Ainda que seja considerado pelas comunidades rurais um recurso apropriado, atualmente a exploração do palmito é difícil devido a escassez do produto e as condições de comercialização.

Rodrigues et al. (2003) afirmam que a situação de crise e insustentabilidade da agricultura e dos agricultores no município de Guaraqueçaba se circunscreve em uma crise generalizada da agricultura de pequena escala, no nível mundial, decorrente de um forte processo de concentração da base agrária, falta de competitividade dos seus produtos- chave (banana e mandioca) e conseqüentes mudanças na distribuição espacial da população rural/urbana.

Embora esse aspecto também seja relevante, o que predomina no município entre os segmentos estudados é o clima de instabilidade social causado pela presença de instituições ambientais, ONGs ambientalistas e aplicação de leis não compreendidas pela população como foco central da crise presente na região. A junção desses dois aspectos conjunturais teve assim um efeito devastador para a estrutura produtiva tradicionalmente praticada na região.

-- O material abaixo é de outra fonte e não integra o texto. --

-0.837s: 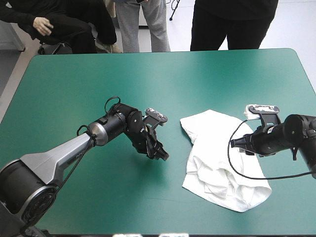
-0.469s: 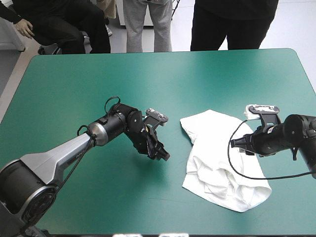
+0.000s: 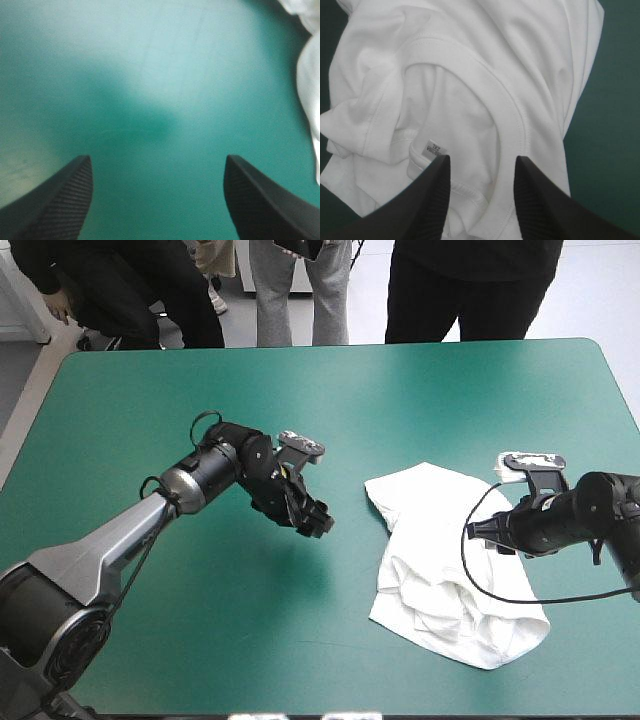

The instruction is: Fold the cloth

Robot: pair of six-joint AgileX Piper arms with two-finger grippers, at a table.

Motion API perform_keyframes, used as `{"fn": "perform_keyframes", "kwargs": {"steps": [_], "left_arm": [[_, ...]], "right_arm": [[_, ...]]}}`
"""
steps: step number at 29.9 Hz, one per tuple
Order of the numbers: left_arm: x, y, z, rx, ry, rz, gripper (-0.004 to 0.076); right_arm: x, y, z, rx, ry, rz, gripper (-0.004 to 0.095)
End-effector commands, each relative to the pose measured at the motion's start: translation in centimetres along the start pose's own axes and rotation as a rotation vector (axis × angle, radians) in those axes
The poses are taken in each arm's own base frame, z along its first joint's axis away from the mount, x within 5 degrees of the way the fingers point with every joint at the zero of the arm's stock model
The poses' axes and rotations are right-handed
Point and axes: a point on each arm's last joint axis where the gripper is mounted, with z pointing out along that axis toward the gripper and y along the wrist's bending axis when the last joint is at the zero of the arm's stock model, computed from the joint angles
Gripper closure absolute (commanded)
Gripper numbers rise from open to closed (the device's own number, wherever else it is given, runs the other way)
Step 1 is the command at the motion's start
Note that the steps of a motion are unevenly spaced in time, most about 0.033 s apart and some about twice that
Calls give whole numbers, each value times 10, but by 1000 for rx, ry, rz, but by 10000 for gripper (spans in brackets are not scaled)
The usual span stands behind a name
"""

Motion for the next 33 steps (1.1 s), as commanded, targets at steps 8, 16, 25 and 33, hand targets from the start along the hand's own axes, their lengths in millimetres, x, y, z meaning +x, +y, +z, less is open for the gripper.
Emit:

Analisando a série histórica de dados de produção e produtividade da mandioca e da banana, detectou-se o estancamento desses indicadores entre o período 1983–1999 (PARANÁ, 1999).

As condições do mercado de farinha de mandioca e de banana são, em geral, desfavoráveis. Há uma tendência de diminuição do consumo desses produtos.

Também não tem havido políticas permanentes e bem planificadas de pesquisa agrícola, de assistência técnica, de apoio à produção local.

A legislação interfere no uso das terras às margens dos cursos d'água e das terras em encostas acentuadas, fazendo com que os agricultores de menores recursos econômicos, que ocupam as terras marginais, sejam mais prejudicados. Esta situação determina a impossibilidade de utilizar terras de melhores condições localizadas nas várzeas dos rios, nos baixios aproveitáveis e nas encostas. O processo de autorização do IBAMA para o “desmate” vem a ser lento, muitas vezes concluído fora dos prazos dos

calendários técnicos correspondentes às diversas culturas, situação que configura um desestímulo à realização das atividades agrícolas.

Rodrigues et al. (2003) argumentam que o que torna inviável economicamente os sistemas de produção atuais não seriam os instrumentos legais de proteção ambiental, e sim as condições de mercado, o baixo preço de venda dos produtos, as condições de transporte, além da qualidade, da escala de produção, da escassa diversificação da oferta de produtos mercantis.

Um aspecto relevante foi observado por um entrevistado sobre o desmatamento na região. Enquanto o local encontrava-se sob o domínio do machado e dos pequenos roçados de queimada, a região estava protegida. Após a introdução da moto-serra, houve ameaça real para as florestas de Guaraqueçaba - “ninguém segura o homem” (João Amadeu, nativo e morador de Guaraqueçaba). Ou seja, enquanto a cultura encontrava-se sob o domínio caiçara, havia sustentabilidade nos sistemas. Após a entrada dos modelos convencionais de consumo intensivo dos recursos naturais, houve uma quebra nas regras tradicionais culturais.